When you reach the line containing "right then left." in the data below, begin returning lines exactly as written, and stop once the line containing "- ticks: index" has been returned.
*** SOURCE MATERIAL
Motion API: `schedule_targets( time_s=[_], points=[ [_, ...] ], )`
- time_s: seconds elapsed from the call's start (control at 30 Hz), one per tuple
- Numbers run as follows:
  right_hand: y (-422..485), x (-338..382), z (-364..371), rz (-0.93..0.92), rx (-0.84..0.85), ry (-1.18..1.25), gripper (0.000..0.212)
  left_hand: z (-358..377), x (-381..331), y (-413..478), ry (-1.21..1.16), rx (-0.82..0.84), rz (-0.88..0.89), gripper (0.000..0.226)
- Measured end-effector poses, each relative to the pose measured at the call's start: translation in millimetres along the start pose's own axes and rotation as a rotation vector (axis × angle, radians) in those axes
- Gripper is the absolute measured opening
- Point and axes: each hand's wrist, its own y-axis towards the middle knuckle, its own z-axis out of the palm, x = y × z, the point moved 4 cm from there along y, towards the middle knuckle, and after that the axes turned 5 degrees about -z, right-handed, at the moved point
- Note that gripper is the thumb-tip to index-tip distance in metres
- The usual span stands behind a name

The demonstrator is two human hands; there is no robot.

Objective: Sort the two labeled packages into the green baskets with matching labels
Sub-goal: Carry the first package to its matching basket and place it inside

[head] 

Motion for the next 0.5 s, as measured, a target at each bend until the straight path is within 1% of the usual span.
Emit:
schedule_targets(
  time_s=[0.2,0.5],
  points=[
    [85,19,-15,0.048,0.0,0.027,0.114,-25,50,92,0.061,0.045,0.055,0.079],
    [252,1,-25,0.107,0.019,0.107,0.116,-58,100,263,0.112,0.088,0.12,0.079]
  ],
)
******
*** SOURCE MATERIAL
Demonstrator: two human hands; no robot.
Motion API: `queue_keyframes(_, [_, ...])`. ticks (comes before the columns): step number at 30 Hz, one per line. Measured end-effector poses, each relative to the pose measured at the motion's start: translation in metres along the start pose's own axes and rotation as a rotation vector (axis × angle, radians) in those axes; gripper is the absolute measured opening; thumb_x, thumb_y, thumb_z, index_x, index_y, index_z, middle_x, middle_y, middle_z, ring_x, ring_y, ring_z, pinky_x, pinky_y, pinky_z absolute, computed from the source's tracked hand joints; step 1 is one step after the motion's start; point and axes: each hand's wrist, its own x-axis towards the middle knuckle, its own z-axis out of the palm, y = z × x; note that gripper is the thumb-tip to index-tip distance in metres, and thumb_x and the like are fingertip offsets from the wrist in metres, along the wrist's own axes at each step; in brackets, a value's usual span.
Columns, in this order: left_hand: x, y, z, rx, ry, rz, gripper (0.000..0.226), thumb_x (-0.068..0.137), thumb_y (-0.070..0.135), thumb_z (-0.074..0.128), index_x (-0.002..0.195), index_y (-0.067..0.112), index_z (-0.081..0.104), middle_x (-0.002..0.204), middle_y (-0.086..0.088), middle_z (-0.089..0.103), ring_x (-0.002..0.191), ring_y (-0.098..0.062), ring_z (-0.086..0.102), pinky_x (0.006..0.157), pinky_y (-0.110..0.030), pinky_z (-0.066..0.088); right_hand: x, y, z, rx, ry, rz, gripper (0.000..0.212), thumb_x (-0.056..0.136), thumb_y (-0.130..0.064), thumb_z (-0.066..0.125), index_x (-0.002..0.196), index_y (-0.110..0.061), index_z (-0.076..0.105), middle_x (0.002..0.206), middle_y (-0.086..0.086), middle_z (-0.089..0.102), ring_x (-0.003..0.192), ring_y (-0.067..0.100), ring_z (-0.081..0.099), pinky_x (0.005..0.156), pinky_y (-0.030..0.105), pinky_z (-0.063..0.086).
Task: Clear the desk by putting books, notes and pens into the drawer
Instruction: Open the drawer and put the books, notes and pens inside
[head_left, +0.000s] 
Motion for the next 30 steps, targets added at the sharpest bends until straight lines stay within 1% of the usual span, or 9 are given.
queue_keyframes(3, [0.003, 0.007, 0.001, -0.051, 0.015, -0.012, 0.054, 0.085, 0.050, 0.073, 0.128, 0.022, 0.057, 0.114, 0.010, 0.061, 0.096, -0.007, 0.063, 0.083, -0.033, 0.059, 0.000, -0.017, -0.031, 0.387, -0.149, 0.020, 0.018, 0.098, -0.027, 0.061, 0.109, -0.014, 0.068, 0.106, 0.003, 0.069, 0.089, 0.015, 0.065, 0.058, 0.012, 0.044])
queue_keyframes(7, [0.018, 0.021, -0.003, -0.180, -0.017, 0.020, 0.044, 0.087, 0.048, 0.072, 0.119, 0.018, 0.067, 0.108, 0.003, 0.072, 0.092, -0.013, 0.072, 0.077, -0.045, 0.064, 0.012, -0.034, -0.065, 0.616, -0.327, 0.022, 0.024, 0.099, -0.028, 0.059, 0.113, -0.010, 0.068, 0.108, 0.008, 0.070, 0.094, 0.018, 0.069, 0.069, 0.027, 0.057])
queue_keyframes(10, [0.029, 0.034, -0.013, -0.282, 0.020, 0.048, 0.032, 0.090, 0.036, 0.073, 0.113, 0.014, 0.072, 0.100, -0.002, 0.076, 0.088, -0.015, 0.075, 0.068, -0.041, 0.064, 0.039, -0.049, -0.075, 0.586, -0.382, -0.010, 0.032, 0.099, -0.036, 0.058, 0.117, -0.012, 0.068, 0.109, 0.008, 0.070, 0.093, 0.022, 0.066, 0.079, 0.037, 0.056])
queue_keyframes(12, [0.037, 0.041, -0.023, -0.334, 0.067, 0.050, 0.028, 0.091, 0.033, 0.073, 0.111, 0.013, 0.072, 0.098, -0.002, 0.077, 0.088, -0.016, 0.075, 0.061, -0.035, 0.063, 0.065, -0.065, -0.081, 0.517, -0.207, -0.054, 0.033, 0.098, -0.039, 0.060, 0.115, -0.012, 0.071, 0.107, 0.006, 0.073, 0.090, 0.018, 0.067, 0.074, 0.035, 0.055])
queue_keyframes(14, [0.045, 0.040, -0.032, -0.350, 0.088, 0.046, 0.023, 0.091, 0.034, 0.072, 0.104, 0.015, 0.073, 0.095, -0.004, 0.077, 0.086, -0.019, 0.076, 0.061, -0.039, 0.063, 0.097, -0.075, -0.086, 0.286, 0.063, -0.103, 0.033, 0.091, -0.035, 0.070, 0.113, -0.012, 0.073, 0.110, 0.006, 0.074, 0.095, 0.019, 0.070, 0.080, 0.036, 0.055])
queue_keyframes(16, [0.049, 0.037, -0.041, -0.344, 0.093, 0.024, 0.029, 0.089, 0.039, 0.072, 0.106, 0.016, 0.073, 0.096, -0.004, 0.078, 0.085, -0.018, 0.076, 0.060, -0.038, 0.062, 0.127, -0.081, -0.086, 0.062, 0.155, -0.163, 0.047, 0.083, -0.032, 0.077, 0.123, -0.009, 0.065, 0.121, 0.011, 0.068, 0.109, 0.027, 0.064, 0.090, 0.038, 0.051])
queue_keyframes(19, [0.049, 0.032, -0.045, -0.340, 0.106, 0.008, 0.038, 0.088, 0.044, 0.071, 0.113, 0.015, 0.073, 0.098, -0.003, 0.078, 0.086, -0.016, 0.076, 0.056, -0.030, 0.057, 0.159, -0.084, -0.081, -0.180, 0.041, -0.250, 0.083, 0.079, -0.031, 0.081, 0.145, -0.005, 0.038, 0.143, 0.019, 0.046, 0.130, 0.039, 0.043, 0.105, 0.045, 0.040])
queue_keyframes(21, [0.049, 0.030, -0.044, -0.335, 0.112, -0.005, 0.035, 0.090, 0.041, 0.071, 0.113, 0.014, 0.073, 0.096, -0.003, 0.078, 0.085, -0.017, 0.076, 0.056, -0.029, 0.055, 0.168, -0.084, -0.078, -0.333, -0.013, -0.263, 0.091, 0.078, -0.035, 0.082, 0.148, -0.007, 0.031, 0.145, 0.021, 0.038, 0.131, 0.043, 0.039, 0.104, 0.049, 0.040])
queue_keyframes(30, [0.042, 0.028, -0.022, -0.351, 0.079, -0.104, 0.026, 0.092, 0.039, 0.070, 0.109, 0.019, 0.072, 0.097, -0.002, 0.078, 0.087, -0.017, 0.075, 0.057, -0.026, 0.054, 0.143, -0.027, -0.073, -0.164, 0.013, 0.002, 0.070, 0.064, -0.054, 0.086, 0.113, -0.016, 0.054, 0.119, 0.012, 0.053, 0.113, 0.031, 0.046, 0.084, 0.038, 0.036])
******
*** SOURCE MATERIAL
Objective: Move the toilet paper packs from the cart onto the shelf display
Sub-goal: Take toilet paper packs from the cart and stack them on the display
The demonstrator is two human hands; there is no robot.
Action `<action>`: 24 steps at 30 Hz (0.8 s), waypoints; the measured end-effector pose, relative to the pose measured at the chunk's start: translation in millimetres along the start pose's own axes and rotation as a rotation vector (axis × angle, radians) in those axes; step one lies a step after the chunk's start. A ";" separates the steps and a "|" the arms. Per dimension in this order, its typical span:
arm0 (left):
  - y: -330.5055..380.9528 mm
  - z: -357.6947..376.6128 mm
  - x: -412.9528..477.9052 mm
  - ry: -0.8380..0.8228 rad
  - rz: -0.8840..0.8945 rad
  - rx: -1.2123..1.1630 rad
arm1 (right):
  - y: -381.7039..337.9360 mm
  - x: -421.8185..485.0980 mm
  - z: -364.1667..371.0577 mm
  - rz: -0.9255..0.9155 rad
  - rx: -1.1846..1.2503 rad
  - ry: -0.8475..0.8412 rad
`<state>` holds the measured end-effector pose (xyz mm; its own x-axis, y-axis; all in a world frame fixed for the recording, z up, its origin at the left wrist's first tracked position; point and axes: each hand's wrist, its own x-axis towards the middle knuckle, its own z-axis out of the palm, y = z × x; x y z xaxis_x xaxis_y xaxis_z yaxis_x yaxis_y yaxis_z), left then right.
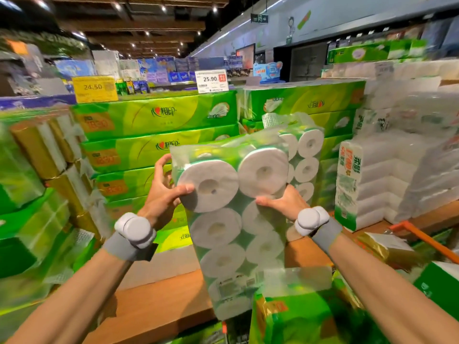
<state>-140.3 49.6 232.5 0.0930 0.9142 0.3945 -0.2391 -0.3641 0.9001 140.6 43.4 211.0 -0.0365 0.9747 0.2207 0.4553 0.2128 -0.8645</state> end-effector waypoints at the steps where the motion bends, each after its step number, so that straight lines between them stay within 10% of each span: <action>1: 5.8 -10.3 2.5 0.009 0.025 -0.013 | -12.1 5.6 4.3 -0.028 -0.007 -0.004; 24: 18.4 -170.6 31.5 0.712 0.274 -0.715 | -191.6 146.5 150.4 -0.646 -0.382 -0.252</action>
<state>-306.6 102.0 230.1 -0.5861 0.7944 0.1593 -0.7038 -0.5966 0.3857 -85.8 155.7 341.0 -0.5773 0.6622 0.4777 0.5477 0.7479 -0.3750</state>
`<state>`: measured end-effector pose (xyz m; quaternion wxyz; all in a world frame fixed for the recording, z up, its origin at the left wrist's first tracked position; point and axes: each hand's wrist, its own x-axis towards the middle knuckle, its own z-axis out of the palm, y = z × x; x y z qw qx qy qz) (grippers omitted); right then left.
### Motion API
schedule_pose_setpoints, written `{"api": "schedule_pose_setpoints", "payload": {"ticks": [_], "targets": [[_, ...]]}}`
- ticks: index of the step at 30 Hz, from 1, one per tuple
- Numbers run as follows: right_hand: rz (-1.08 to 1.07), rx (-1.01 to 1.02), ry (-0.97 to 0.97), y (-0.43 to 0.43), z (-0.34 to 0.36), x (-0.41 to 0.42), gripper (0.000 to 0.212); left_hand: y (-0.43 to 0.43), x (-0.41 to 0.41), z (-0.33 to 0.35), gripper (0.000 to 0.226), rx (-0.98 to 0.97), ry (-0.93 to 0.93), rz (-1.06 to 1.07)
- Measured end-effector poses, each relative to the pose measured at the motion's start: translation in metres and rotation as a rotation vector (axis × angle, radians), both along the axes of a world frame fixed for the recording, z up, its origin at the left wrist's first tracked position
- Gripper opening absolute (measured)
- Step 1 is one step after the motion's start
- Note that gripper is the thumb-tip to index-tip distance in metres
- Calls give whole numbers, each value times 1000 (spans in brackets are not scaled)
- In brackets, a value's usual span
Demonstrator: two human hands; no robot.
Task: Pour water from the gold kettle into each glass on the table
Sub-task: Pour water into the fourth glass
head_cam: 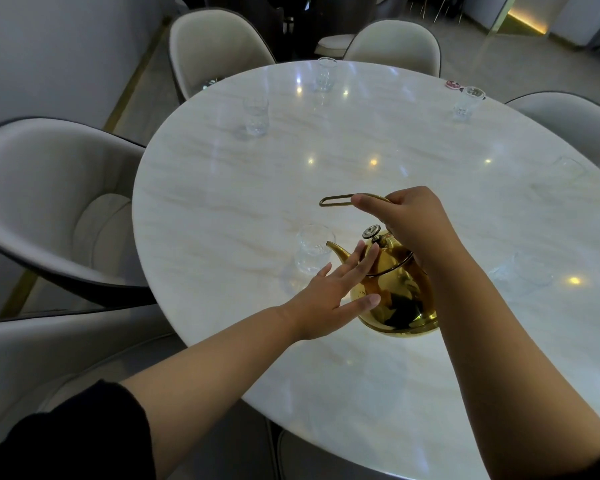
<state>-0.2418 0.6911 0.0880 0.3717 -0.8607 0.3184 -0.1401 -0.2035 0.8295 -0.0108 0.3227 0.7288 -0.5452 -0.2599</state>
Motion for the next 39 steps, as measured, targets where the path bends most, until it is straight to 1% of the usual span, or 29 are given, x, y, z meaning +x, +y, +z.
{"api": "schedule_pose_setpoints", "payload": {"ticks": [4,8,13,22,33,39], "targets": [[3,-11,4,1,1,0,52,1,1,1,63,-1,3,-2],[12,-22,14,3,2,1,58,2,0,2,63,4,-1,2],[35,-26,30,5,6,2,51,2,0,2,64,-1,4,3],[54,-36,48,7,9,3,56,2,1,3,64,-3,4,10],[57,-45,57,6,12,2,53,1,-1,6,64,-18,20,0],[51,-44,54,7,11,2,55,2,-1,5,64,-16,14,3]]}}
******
OUTPUT:
`<state>`: measured end-effector pose (xyz m; quaternion wxyz; all in a world frame fixed for the recording, z up, its origin at the left wrist's first tracked position; point and axes: each hand's wrist, its own x-axis towards the middle knuckle, its own z-axis out of the palm, y = z × x; x y z qw qx qy qz) (grippers omitted); right then left.
### Motion API
schedule_pose_setpoints, written `{"api": "schedule_pose_setpoints", "payload": {"ticks": [_], "targets": [[_, ...]]}}`
- ticks: index of the step at 30 Hz, from 1, one per tuple

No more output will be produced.